- **To do**: Below are the records; copy exactly the stretch from the line containing "cup of pens: box: [256, 134, 274, 149], surface" through the line containing "red flashlight bottom middle: box: [188, 171, 197, 197], surface", both ends included, and nothing else.

Saved entries
+++

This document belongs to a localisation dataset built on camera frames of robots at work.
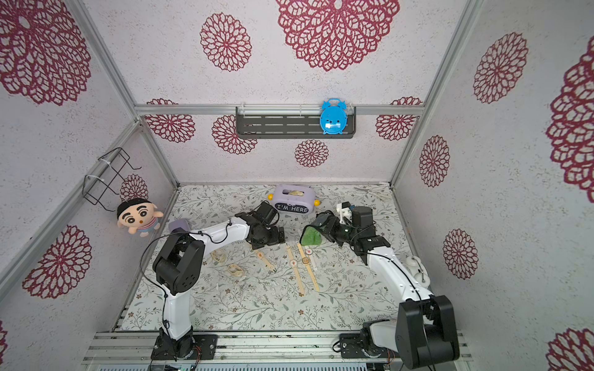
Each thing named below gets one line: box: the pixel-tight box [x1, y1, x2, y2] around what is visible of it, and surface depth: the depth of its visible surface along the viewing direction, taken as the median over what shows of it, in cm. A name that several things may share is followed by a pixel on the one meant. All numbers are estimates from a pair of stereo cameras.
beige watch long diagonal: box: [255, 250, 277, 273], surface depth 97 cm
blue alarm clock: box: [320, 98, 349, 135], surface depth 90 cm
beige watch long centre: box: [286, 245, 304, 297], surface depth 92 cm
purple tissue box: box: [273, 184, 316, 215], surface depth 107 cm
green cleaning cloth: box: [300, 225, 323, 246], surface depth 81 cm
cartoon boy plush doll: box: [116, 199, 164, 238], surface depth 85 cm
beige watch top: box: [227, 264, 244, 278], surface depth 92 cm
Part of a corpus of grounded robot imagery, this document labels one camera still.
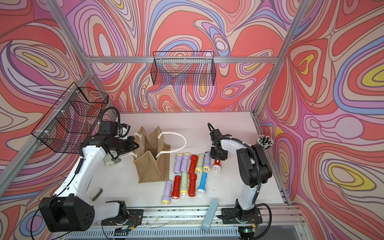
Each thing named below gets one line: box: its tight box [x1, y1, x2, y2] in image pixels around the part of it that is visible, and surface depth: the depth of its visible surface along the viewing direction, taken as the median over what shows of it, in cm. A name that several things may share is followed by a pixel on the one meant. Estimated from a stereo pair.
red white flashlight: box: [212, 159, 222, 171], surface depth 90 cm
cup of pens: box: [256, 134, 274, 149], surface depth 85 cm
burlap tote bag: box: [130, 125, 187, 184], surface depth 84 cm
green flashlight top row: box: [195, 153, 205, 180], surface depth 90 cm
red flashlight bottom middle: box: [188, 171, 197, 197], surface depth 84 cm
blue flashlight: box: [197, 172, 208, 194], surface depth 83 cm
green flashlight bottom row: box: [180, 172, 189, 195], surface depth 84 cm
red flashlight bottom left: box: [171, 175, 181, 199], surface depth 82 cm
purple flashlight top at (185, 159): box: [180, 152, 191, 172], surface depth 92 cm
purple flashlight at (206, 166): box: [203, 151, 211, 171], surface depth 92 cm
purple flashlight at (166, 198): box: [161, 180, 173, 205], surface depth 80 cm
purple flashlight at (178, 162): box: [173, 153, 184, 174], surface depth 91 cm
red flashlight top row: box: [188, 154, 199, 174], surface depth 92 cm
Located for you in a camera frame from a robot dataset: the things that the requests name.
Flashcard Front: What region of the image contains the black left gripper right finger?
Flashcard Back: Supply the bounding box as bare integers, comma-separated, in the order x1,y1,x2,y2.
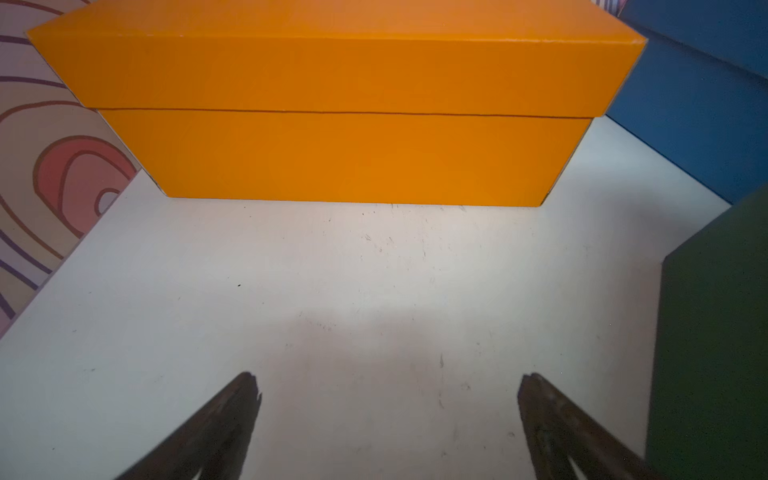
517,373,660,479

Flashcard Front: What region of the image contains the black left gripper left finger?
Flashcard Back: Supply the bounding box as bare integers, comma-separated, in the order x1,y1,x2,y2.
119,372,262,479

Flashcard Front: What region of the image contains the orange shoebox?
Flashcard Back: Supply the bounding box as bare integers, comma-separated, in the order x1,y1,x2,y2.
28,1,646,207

+++

- **Result of the exercise**:
cup of pens: box: [256, 134, 274, 149], surface depth 85 cm
burlap tote bag: box: [130, 125, 187, 184], surface depth 84 cm
green flashlight top row: box: [195, 153, 205, 180], surface depth 90 cm
red flashlight bottom middle: box: [188, 171, 197, 197], surface depth 84 cm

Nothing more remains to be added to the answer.